When you reach the line that contains "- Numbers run" in the data below, start reproducing lines exactly, and stop after the line that contains "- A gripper".

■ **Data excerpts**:
○ ○ ○
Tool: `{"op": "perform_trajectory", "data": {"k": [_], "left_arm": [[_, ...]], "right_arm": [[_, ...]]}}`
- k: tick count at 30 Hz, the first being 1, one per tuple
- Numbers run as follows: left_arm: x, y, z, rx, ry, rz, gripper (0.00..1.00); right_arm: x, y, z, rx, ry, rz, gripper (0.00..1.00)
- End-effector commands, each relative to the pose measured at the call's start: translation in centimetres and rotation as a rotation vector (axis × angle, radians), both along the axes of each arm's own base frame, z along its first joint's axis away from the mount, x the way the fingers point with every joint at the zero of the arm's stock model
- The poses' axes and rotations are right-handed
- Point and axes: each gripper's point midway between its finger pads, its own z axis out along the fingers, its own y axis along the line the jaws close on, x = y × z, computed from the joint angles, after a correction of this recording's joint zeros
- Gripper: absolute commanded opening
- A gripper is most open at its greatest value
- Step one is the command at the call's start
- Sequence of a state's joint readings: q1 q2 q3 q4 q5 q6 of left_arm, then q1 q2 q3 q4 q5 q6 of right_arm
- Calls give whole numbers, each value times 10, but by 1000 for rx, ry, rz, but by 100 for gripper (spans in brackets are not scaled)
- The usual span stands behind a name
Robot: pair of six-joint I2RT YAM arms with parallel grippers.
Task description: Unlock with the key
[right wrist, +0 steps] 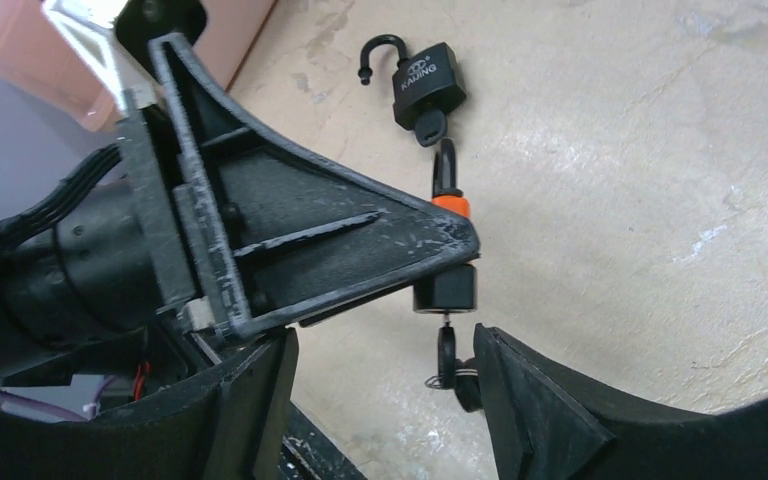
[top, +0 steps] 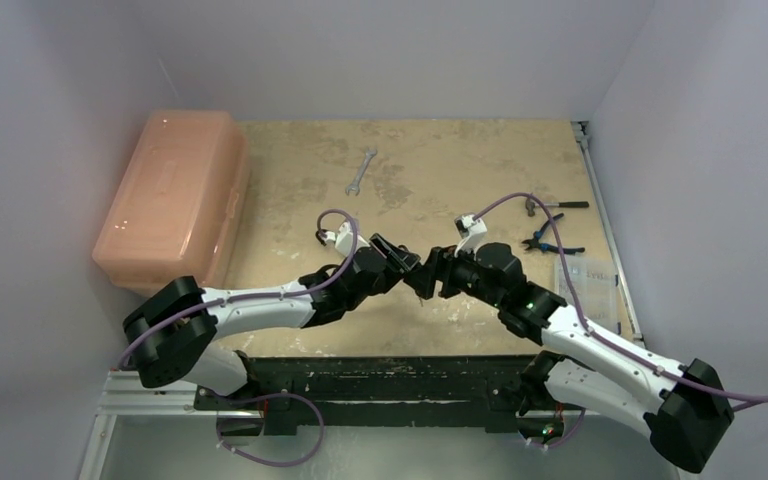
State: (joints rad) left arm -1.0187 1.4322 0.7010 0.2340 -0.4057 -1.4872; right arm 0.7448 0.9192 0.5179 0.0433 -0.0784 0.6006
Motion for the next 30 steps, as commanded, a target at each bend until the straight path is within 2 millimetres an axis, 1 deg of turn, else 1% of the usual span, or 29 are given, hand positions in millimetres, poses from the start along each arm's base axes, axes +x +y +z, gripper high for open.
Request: {"op": "perform_trajectory", "data": {"k": [1, 4, 6, 8, 12, 17, 21, 24, 26, 30], "left_arm": [[-1, -21, 15, -21, -24, -44, 0], [-1, -24, 14, -31, -21, -48, 0], [-1, -24, 13, -30, -18, -48, 0], [-1, -24, 13, -36, -14, -49, 0], [-1, -26, 13, -50, -11, -56, 0], [-1, -26, 14, -53, -12, -58, 0], [-1, -25, 14, -50, -11, -55, 0], [0, -24, 13, -50, -9, -51, 0], [1, -23, 13, -50, -9, -49, 0], [2, -21, 13, -47, -10, -45, 0]], "right_arm": [[4, 2, 46, 66, -126, 20, 71], [4, -4, 39, 26, -124, 7, 68], [10, -14, 30, -32, -123, -41, 66], [11, -19, 21, -72, -109, -54, 65], [11, -19, 16, -78, -109, -50, 59], [13, -19, 4, -113, -90, -47, 53], [10, -19, -4, -122, -77, -34, 51], [6, -17, -5, -114, -73, -14, 49], [4, -16, -6, -108, -68, -5, 46], [5, -19, -13, -115, -45, -33, 43]]}}
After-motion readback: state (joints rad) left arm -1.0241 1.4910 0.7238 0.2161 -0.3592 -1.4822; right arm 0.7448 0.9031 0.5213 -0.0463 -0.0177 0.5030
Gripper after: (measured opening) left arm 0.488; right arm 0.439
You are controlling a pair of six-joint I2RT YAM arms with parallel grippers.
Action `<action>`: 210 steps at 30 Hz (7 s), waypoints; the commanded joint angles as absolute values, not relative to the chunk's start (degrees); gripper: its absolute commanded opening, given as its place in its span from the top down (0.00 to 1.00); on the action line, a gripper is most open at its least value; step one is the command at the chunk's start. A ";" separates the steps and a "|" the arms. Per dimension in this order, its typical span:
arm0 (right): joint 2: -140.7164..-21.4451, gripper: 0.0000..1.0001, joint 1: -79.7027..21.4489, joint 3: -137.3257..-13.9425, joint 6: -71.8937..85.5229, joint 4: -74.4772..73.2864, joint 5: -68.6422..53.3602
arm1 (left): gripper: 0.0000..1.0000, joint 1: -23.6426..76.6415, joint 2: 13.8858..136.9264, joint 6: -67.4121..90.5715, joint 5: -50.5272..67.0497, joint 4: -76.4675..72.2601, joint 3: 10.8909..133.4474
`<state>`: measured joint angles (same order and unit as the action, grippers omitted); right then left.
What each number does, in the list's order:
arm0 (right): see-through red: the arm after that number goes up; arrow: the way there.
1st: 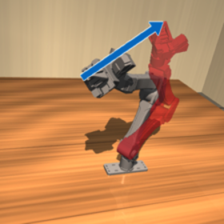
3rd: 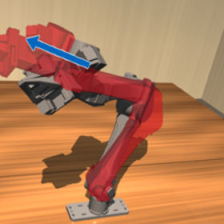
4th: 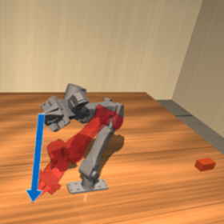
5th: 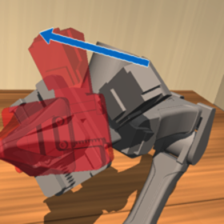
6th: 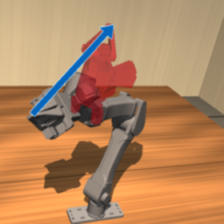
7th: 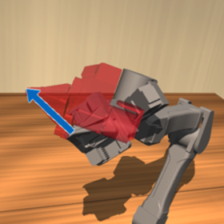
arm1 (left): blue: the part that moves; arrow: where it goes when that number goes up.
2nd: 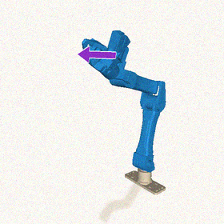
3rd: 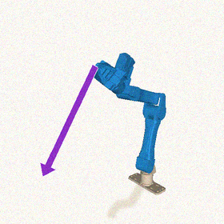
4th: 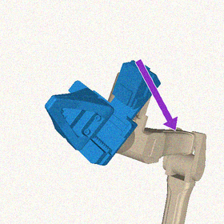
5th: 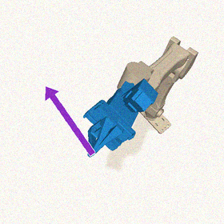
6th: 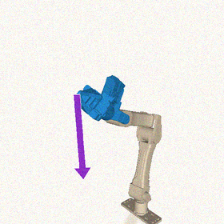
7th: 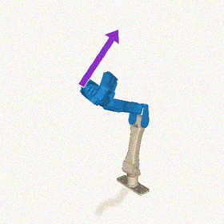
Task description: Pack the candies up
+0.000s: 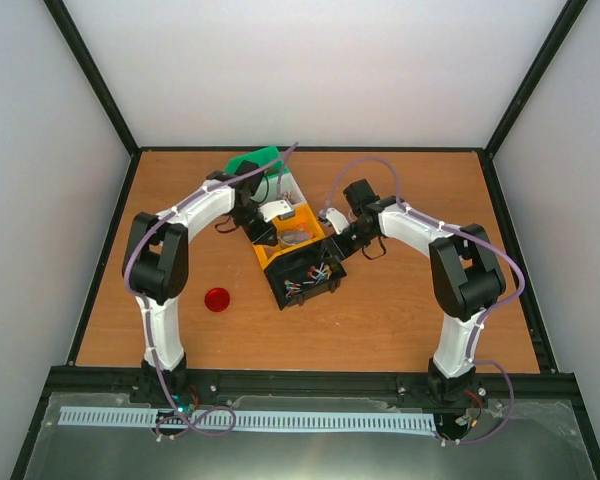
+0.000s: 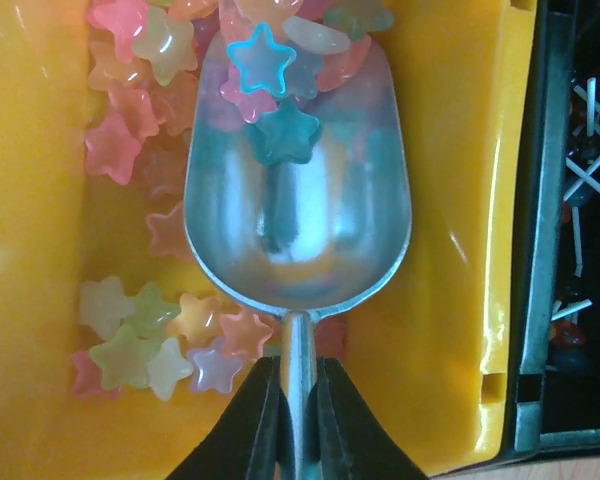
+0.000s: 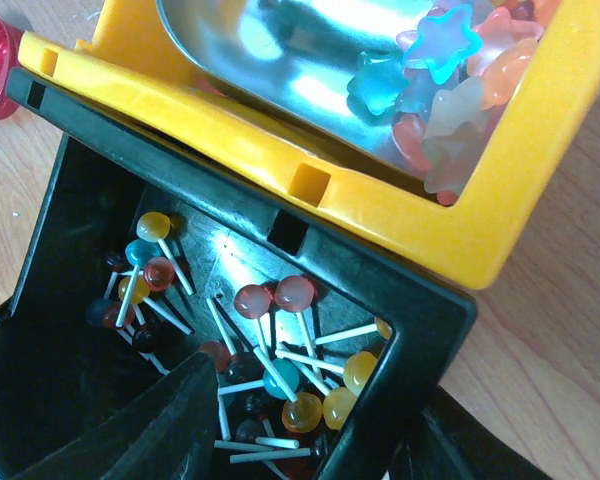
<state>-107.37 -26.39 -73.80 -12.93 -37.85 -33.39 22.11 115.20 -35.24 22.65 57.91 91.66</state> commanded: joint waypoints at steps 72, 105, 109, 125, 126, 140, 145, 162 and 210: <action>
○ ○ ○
■ **ANSWER SECTION**:
- Numbers run as follows: left_arm: x, y, z, rx, ry, rz, gripper (0.00..1.00); right_arm: x, y, z, rx, ry, rz, gripper (0.00..1.00)
- End-effector commands, each relative to the pose measured at the call's start: translation in centimetres and rotation as a rotation vector (axis × angle, radians), both along the axes of each arm's own base frame, z along its first joint's axis away from the mount, x the way the fingers point with every joint at the zero of the arm's stock model
- The poses' axes and rotations are right-handed
- Point and axes: each gripper's point midway between its finger pads, its own z axis out along the fingers, its own y axis along the line the jaws close on, x = y × z, computed from the joint angles, after a correction of this recording's joint zeros
- Gripper: absolute commanded opening
- A gripper is most open at its greatest value

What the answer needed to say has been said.